Menstrual cycle characteristics are largely considered unmodifiable reproductive factors, a framing that prevents exploration of the ways structural factors interfere with menstrual health. Given the role of structural factors like healthy food and healthcare access on reproductive health and the grave need for structural interventions to known reproductive health disparities that disproportionately target cisgender women racialized as Black, it is imperative that science begin to examine how structural factors influence menstrual health. To explore such research, we employ critical race theory and intersectionality to illustrate what a structural intervention to improve menstrual cycle health could look like.
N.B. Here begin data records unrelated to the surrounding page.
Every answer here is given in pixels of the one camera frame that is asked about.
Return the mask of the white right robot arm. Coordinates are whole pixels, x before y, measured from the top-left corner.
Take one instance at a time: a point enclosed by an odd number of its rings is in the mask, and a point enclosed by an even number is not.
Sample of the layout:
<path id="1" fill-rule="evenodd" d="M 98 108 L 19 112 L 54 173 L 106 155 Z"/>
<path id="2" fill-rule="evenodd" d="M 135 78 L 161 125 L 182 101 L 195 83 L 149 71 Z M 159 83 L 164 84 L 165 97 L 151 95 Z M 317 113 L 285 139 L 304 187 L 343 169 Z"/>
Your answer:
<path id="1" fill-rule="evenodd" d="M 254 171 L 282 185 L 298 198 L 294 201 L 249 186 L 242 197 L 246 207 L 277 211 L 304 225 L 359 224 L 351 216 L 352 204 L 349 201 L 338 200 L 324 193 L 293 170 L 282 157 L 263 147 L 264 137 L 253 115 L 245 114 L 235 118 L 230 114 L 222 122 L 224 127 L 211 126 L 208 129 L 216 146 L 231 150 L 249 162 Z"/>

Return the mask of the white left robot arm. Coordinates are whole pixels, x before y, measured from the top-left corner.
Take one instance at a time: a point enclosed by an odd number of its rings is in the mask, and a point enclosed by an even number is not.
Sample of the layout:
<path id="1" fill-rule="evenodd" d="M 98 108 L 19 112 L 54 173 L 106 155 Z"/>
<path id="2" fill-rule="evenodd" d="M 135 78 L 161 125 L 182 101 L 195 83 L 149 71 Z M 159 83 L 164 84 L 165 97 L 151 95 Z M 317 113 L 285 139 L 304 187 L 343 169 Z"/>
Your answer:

Centering those with the greatest need, persons racialized as Black and/or LatinX living in food and healthcare deserts in Northern Manhattan, our illustrative sample includes four groups of persons who menstruate (e.g., cisgender girls and women) that are pre-menarche, pre-parous, postpartum, or perimenopausal. We describe a hypothetical, multilevel clustered-randomized control trial (cRCT) that provides psychoeducation on racism-related trauma and free delivered groceries to both treatment and control groups, while randomizing 30 clusters of housing associations to receive either sexual health clinics at their housing association or free vouchers for healthcare. We embed mixed methods (diaries, interviews, surveys, mobile apps, observation) into the design to evaluate the effectiveness of the 1-year intervention, in addition to determining the impact on participants through their perspectives. Through this illustration, we provide a novel example of how structural interventions can apply mixed methods to evaluate effectiveness while delivering services to populations impacted by multiple structural factors. We demonstrate how qualitative and quantitative approaches can be paired in clustered RCTs and how a living logic model can empirically incorporate the population perspective into more effective interventions. Lastly, we reveal how sensitive menstrual health is to structural factors and how upstream improvements will trickle down to potentially reduce health disparities in reproductive health.
月经周期特征在很大程度上被认为是不可改变的生殖因素,这种观点阻止了人们探索结构因素如何干扰月经健康。鉴于结构性因素(如健康食品和医疗保健的可及性)对生殖健康的影响,以及迫切需要针对以黑人为特征的顺性别女性的已知生殖健康差异采取结构性干预措施,科学界必须开始研究结构性因素如何影响月经健康。为了探索此类研究,我们运用批判种族理论和交叉性理论来说明改善月经周期健康的结构性干预措施可能是什么样子。以那些最需要帮助的人为中心,即居住在曼哈顿北部食品和医疗保健荒漠中的黑人和/或拉丁裔,我们的示例包括四个月经人群(例如,初潮前的顺性别女孩和女性、未生育过的女性、产后女性和围绝经期女性)。我们描述了一个假设的、多层次聚类随机对照试验(cRCT),该试验为治疗组和对照组提供与种族主义相关创伤有关的心理教育,并免费提供食品杂货,同时将 30 个住房协会集群随机分配到接受住房协会的性健康诊所或免费医疗保健代金券。我们将混合方法(日记、访谈、调查、移动应用程序、观察)嵌入设计中,以评估为期 1 年的干预措施的有效性,此外还通过参与者的观点来确定对他们的影响。通过这种说明,我们提供了一个如何通过混合方法来评估有效性的结构干预的新示例,同时为受多种结构因素影响的人群提供服务。我们展示了如何在聚类 RCT 中结合定性和定量方法,以及如何通过实证将人群观点纳入更有效的干预措施的活逻辑模型。最后,我们揭示了月经健康对结构因素的敏感性,以及上游的改善如何可能减少生殖健康中的健康差异。